Pelo menos 635 peregrinos xiitas iraquianos morreram hoje em Bagdad, na sequência de rumores que davam conta da presença de um bombista suicida entre a multidão, que entrou em pânico. Os últimos balanços dão conta de mais de 300 feridos.
O primeiro-ministro, Ibrahim Jaafari, já decretou três dias de luto nacional por causa desta tragédia. Numa declaração feita na televisão pública Iraqia, Jaafari apresentou as condolências às famílias das vítimas que morreram "como mártires".
Depois dos rumores que indicavam a presença de um bombista suicida entre os peregrinos xiitas, uma grade da uma das pontes sobre o rio Tigre ruiu, lançando centenas de pessoas para a água. Fontes da polícia explicam que a multidão seguia para a mesquita de Kadhimiya, na parte velha da capital iraquiana, para participar numa cerimónia religiosa.
Depois de alguém ter gritado que havia um bombista suicida entre a multidão, "centenas de pessoas começaram a correr e algumas atiraram-se para o rio", explicou a mesma fonte ouvida pela Reuters. "Muitos idosos morreram de imediato espezinhados, ainda há muitos corpos no rio e os barcos estão a resgatá-los".

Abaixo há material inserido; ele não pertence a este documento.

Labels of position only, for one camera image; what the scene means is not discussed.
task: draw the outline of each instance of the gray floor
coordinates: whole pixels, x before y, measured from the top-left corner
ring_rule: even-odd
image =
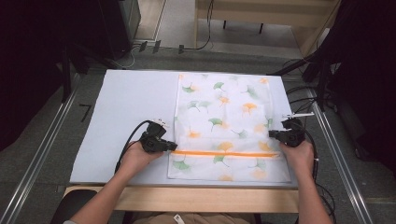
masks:
[[[172,3],[172,1],[175,2],[176,0],[168,0],[167,4]],[[184,4],[190,3],[191,0],[185,1]],[[170,6],[172,5],[167,5],[166,8],[168,10],[172,9]],[[163,15],[164,20],[166,17],[172,18],[172,15],[169,11],[168,13],[165,11]],[[165,29],[167,25],[171,26],[168,22],[164,22],[161,25],[159,37],[163,37],[163,43],[166,45],[174,47],[172,45],[177,44],[178,46],[181,40],[172,43],[169,38],[165,38],[166,34],[161,32],[161,29]],[[254,28],[256,25],[250,24],[249,27]],[[188,51],[183,54],[177,54],[177,51],[174,49],[163,49],[156,54],[150,53],[149,50],[142,53],[135,52],[135,63],[132,69],[265,74],[277,71],[290,58],[301,57],[296,52],[296,47],[292,45],[292,41],[290,41],[287,27],[276,26],[265,32],[270,34],[263,37],[268,38],[262,44],[264,47],[269,46],[269,49],[265,51],[262,51],[262,48],[255,48],[255,42],[242,44],[242,47],[241,44],[235,44],[240,43],[241,39],[246,43],[247,40],[244,37],[249,34],[245,30],[247,28],[244,24],[230,23],[224,32],[231,31],[235,34],[232,39],[229,39],[229,42],[225,43],[232,42],[233,44],[221,44],[224,41],[222,39],[224,33],[216,35],[216,31],[212,39],[213,48],[210,45],[209,47],[212,49],[207,49],[206,51]],[[178,35],[177,38],[185,38],[186,41],[189,39],[182,35]],[[254,36],[254,38],[261,41],[260,37]],[[205,33],[200,33],[199,40],[205,40]],[[126,57],[120,63],[129,63],[130,60],[131,58]],[[57,204],[63,197],[64,188],[68,186],[74,158],[76,157],[79,145],[88,128],[92,115],[91,110],[86,120],[81,122],[87,108],[81,107],[79,104],[94,105],[105,73],[105,69],[101,65],[93,64],[92,66],[97,68],[91,69],[87,76],[83,76],[76,99],[21,209],[16,223],[49,223]],[[294,71],[293,74],[298,75],[299,71]],[[285,77],[286,89],[303,84],[298,76]],[[298,91],[292,94],[290,99],[303,97],[306,97],[305,91]],[[0,214],[3,214],[6,210],[14,189],[22,179],[52,119],[55,117],[60,106],[61,98],[62,89],[58,90],[35,118],[32,119],[20,139],[0,152],[0,192],[2,192],[0,194]],[[340,148],[343,150],[346,161],[359,185],[361,193],[367,201],[367,206],[374,223],[393,223],[396,219],[396,213],[394,213],[396,211],[396,181],[392,173],[379,162],[358,160],[354,155],[354,147],[348,138],[341,120],[330,109],[326,110],[326,116],[332,125],[333,132]],[[308,119],[307,128],[314,135],[318,145],[320,158],[318,182],[326,187],[334,196],[337,221],[339,223],[359,223],[348,198],[344,183],[339,176],[322,131],[318,126],[318,121],[315,118]],[[110,223],[120,223],[121,216],[122,212],[116,212]],[[263,220],[273,223],[293,223],[296,215],[265,214],[262,217]]]

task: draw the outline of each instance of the hand
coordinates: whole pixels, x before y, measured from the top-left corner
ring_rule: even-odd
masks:
[[[122,157],[120,169],[117,173],[127,175],[131,179],[134,175],[143,170],[151,161],[160,158],[163,152],[148,154],[140,142],[130,143],[128,150]]]
[[[314,149],[309,142],[303,141],[297,147],[288,147],[283,143],[280,143],[279,146],[286,154],[286,159],[297,177],[311,175],[314,166]]]

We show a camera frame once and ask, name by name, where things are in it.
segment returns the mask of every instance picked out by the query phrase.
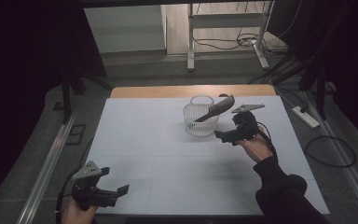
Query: hand
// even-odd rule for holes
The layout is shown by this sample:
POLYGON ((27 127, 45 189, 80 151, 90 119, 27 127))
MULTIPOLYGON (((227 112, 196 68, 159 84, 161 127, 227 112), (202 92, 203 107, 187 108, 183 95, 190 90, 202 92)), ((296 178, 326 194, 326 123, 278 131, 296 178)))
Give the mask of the hand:
MULTIPOLYGON (((261 132, 264 132, 262 127, 258 127, 258 129, 261 132)), ((260 134, 252 140, 240 140, 236 143, 242 146, 245 149, 246 154, 257 163, 272 156, 272 152, 269 150, 269 145, 260 134)))
POLYGON ((98 206, 90 206, 83 211, 77 202, 71 197, 62 216, 62 224, 90 224, 94 218, 98 206))

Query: black cloth
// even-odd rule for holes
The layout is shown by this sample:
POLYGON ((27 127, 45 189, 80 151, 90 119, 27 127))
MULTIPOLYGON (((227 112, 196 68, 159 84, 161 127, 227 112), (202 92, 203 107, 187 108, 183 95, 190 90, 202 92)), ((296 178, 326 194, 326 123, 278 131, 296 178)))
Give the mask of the black cloth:
POLYGON ((268 223, 329 223, 304 197, 304 178, 285 174, 274 157, 262 160, 254 169, 262 182, 255 197, 268 223))

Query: gray object
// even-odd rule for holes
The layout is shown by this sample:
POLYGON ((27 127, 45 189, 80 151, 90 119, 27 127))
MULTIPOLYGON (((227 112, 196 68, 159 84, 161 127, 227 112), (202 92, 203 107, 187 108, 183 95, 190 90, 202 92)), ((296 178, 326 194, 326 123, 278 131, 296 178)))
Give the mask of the gray object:
POLYGON ((87 162, 79 171, 77 171, 74 176, 72 176, 73 180, 87 178, 95 175, 101 175, 102 171, 93 161, 87 162))
POLYGON ((220 101, 219 103, 215 105, 211 105, 209 107, 208 114, 200 117, 199 119, 196 119, 194 121, 196 122, 203 122, 208 118, 211 118, 216 115, 220 115, 226 111, 228 111, 235 103, 235 99, 233 95, 228 96, 228 98, 220 101))
POLYGON ((237 107, 236 109, 233 109, 231 111, 231 113, 242 113, 242 112, 246 112, 246 111, 250 111, 250 110, 254 110, 254 109, 258 109, 258 108, 262 108, 264 107, 263 104, 261 105, 241 105, 240 107, 237 107))

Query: power strip
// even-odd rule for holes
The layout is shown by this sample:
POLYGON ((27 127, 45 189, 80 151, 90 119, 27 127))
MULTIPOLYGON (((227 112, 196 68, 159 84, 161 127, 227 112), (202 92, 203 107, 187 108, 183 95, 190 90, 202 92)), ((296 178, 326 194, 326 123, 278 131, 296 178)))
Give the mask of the power strip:
POLYGON ((319 122, 316 121, 313 117, 311 117, 307 112, 301 113, 301 107, 296 106, 292 109, 292 111, 298 115, 299 118, 301 118, 304 122, 308 124, 312 129, 319 126, 319 122))

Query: wooden table edge
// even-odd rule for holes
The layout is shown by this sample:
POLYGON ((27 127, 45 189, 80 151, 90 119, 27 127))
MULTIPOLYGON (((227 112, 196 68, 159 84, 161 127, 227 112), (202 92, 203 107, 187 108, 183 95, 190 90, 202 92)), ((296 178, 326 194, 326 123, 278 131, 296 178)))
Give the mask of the wooden table edge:
POLYGON ((175 98, 208 94, 234 96, 270 96, 276 91, 269 84, 259 85, 192 85, 192 86, 153 86, 153 87, 116 87, 111 98, 175 98))

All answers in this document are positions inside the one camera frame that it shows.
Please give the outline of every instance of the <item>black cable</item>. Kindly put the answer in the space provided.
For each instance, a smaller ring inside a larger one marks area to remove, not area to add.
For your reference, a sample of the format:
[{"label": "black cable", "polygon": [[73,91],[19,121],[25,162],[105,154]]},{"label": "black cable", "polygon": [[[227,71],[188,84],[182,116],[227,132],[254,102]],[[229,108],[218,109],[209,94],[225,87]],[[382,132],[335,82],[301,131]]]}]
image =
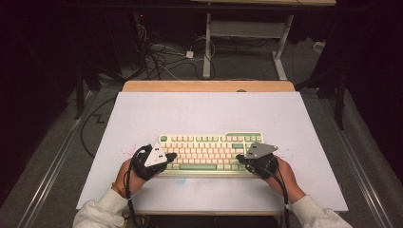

Pouco tempo antes desta tragédia, um ataque com morteiros e "rockets" matou pelo menos sete pessoas e feriu pelo menos 40 perto do túmulo do imã Musa al-Kadim, também no distrito de Kazamiyah. No canal de televisão Iraqia, o ministro da Saúde Abdel Muttaleb Mohammed Ali acusou os autores deste ataque de serem “os responsáveis pelo pânico criado na ponte” que fica perto da mesquita do imã Al-Kazim.
Mohammed Ali confirmou também que houve vários casos de envenenamentos entre os peregrinos. “Queremos deixar um aviso por causa do consumo de produtos alimentares oferecidos por desconhecidos”, disse. Segundo fontes hopitalares, pelo menos 20 peregrinos morreram depois de terem consumido alimentos envenenados. O porta-voz da protecção civil disse à AFP que os serviços que dirige estão disponibilizar água potável aos peregrinos xiitas que continuam a participar em crimónias que marcam a morte do seu sétimo imã, Mussa al-Kazim.
Cresce a tensão entre as várias comunidades étnicas e religiosas no Iraque por causa da nova Constituição. O Parlamento deu por terminados os trabalhos sobre o documento no domingo e agora segue-se o processo de convocação de um referendo que terá de se realizar antes do dia 15 de Outubro.